Multidisziplinäre Analyse und Optimierung

Lebensdauerberechnung

Lebensdauerberechnung ist ein der wichtigsten Themen bei der Produktentwicklung für Zuverlässigkeit und Qualität. Es dient dem praktischen Zweck. Zum einen soll die Produktoptimierung bei der Konzeptphase schnell und kostengünstig erfolgen. Zum anderen sollen die Einsatzgrenzen und die Ausfallquoten beim Feldtest und Einsatz vorausberechnet werden. Lebensdauerberechnung basiert auf die thermische und mechanische Ausfallmechanismen. Die meisten Ausfälle beziehen sich auf thermo-mechanische Spannungen, die durch unterschiedliche Dehnungen der Materialien verursacht werden. der Ausfall tritt auf, wenn die Komponente unter der zyklische Spannung-Dehnung-Last steht und ein dauerhaftes Materialschaden entsteht. Es existieren 2 Hauptkomponenten der Lebensdauerberechnung: die Rissbildung und Rissausbreitung unter zyklischer Last.

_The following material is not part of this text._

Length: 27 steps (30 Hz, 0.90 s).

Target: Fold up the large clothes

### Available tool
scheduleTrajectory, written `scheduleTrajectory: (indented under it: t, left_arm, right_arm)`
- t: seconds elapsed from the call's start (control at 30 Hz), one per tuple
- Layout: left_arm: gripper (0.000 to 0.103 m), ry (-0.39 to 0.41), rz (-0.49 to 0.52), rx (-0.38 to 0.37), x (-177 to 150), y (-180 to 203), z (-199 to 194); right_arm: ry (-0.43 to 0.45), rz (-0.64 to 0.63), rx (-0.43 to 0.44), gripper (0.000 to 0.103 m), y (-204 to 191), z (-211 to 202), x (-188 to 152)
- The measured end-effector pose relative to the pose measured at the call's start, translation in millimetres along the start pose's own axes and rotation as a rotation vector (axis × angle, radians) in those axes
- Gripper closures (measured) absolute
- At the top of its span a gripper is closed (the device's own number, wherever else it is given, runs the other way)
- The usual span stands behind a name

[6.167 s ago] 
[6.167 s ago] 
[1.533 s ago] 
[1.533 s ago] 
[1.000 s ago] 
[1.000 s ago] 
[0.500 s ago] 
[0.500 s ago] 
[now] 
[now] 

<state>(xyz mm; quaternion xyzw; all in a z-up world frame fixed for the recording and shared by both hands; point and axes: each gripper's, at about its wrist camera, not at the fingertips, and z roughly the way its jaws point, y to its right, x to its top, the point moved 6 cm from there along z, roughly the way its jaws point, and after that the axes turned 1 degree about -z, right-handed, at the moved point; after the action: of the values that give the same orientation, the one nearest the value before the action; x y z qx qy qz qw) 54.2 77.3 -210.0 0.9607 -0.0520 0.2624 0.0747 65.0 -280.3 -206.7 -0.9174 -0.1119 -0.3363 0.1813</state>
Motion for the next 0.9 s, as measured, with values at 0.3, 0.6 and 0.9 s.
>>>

Die Lebensdaueranalyse besteht prinzipiell aus 4 primären Schritten. Der erste Schritt ist die Auswahl oder Definition der theoretischen und konstitutiven Gleichungen für die Modellierung. Geeignete Annahmen für das Modell müssen getroffen werden. Der zweite Schritt ist die Überführung der konstitutiven Gleichungen in ein FEA-Softwareprogramm. Dazu muss ein Modell mit vordefinierten Elementen erstellt werden. Das externe Programm berechnet anschließend die Spannungs- und Dehnungswerte für gegebene und simulierte Bedingungen. Der dritter Schritt ist Übernahme der Spannungs- und Dehnungswerte aus FEA-Analyse zur Erstellung eines Lebensdauermodells, das die Anzahl der Lastzyklen beim Eintreten des Ausfalls ermittelt. Der vierte und letzte Schritt ist die Validierung der ermittelten Lebensdauerergebnisse mittels experimenteller Daten.